**REQUIRED ACTION:** From start to end, write out the following data exactly, apart from its images.

▼▼▼

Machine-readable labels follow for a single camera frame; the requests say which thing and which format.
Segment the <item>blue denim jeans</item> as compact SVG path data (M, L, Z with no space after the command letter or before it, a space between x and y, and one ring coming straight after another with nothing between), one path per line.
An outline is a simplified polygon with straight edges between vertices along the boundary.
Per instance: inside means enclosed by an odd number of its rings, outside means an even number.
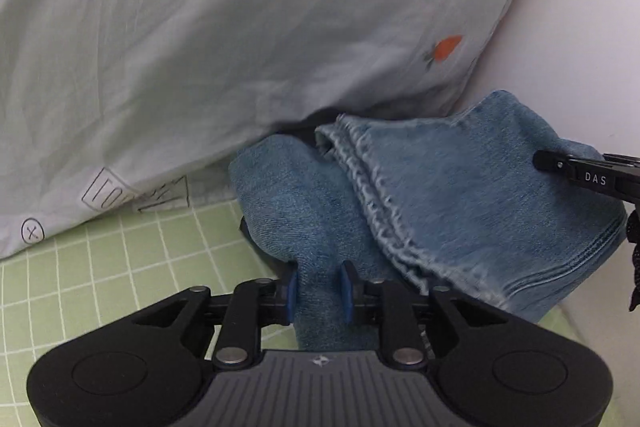
M537 322L615 253L626 211L612 197L538 171L540 150L597 157L506 91L446 118L343 115L314 144L275 134L231 161L250 237L298 265L298 344L369 350L350 326L340 266L366 280L437 283Z

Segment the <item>green grid mat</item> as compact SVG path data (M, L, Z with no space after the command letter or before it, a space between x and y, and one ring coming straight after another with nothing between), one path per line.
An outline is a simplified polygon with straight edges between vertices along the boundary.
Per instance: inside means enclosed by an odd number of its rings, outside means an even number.
M1 422L33 426L34 362L65 340L181 289L216 294L272 277L244 241L235 202L119 213L89 221L1 262Z

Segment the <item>grey carrot print bedsheet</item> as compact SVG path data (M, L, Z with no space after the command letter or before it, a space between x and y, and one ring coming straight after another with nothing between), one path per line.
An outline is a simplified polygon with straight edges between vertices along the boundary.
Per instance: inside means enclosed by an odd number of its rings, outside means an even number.
M322 109L454 106L511 0L1 0L1 254Z

▲▲▲

**ANSWER FOR THIS EXERCISE:**
Machine-readable labels follow for a single camera frame; the requests say which thing and which format.
Segment the <item>blue denim jeans</item> as compact SVG path data (M, L, Z with no space after the command letter or before it, a space between x and y, and one ring coming straight after another with nothing between), one path per line.
An outline is a simplified polygon with straight edges between vertices along the boundary.
Per instance: inside means enclosed by an odd number of its rings, outside means an even number.
M537 322L615 253L626 211L612 197L538 171L540 150L597 157L506 91L446 118L343 115L314 144L275 134L231 161L250 237L298 265L298 344L369 350L350 326L340 266L366 280L437 283Z

Segment the <item>green grid mat</item> as compact SVG path data (M, L, Z with no space after the command letter or before it, a space between x and y, and one ring coming straight after another with nothing between), one path per line.
An outline is a simplified polygon with straight edges between vertices along the boundary.
Per instance: inside means enclosed by an odd number of its rings, outside means an even number.
M1 422L33 426L34 362L65 340L181 289L216 294L272 277L244 241L235 202L119 213L89 221L1 262Z

Segment the <item>grey carrot print bedsheet</item> as compact SVG path data (M, L, Z with no space after the command letter or before it, a space between x and y, and one ring coming straight after another with nothing between), one path per line.
An outline is a simplified polygon with straight edges between vertices along the boundary.
Per instance: inside means enclosed by an odd number of its rings, outside means an even number.
M322 109L454 106L511 0L1 0L1 254Z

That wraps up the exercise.